The following tables describe the problem, first three column is present in the data and I want to create the fourth column :
Txn_Month | Acc_No | Fee_Flag | Desired_Flag
Jan-17 123 1 1
Feb-17 123 1 2
Mar-17 123 0 0
Apr-17 123 0 0
May-17 123 0 0
Jun-17 123 0 0
Jul-17 123 1 1
Aug-17 123 1 2
Sep-17 123 1 3
Oct-17 123 1 4
Nov-17 123 0 0
Dec-17 123 1 1
Jan-18 123 0 0
Feb-18 123 0 0
As my intuition/work experience says that it could be solved through window functions, where I partition by Acc_No and Order by Txn_Month, and then try to calculate the flags using LEAD function [min(flag) over (partition by acc_no order by Txn_Month rows following 1 and following 1)] to check whether the next row value is 1 or 0.
I am getting stuck afterwards that how could I get the cumulative sum of flags and how get the individual sums of these islands?
Does this fall under gaps and islands problem?
Hope the query is clear. Please let me know if I could expand on any of the bits.
Solved! Go to Solution.
Thanks ToddAWalter. This solves my problem using this code :
SyntaxEditor Code Snippet
SELECT EXTRACT_DATE,BRANCH_NO,ACCOUNT_NO,LEDGER_BALANCE,FLAG, SUM(FLAG) OVER(PARTITION BY BRANCH_NO,ACCOUNT_NO ORDER BY EXTRACT_DATE RESET WHEN FLAG=0 ROWS UNBOUNDED PRECEDING) "Range" FROM BSP_RCA.NK_Test A ORDER BY EXTRACT_DATE
RESET WHEN is a nice extension, as long as if it's used only once and there's no other OLAP-function (the optimizer is not very smart combining them into common steps).

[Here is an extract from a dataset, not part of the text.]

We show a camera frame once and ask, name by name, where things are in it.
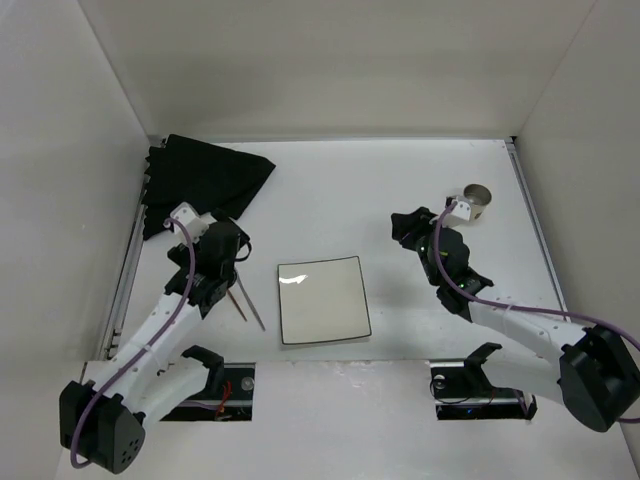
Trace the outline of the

Your original approach was quite close.
It needs two nested OLAP-steps, #1 to define those dynamic partitions and #2 to do the actual calculation:
SELECT EXTRACT_DATE,BRANCH_NO,ACCOUNT_NO,LEDGER_BALANCE,FLAG, SUM(FLAG) OVER(PARTITION BY BRANCH_NO,ACCOUNT_NO, newGroup ORDER BY EXTRACT_DATE ROWS UNBOUNDED PRECEDING) "Range" FROM ( SELECT EXTRACT_DATE,BRANCH_NO,ACCOUNT_NO,LEDGER_BALANCE,FLAG, SUM(case when flag = 0 then 1 else 0 end) -- assign the same number to all rows from a group
OVER(PARTITION BY BRANCH_NO,ACCOUNT_NO ORDER BY EXTRACT_DATE ROWS UNBOUNDED PRECEDING) newGroup FROM BSP_RCA.NK_Test
) A ORDER BY EXTRACT_DATE
This is what RESET WHEN is doing in the background and will result in exactly the same plan.
Now if you got additional OLAP calculations you're usually able to add them to one of those Selects.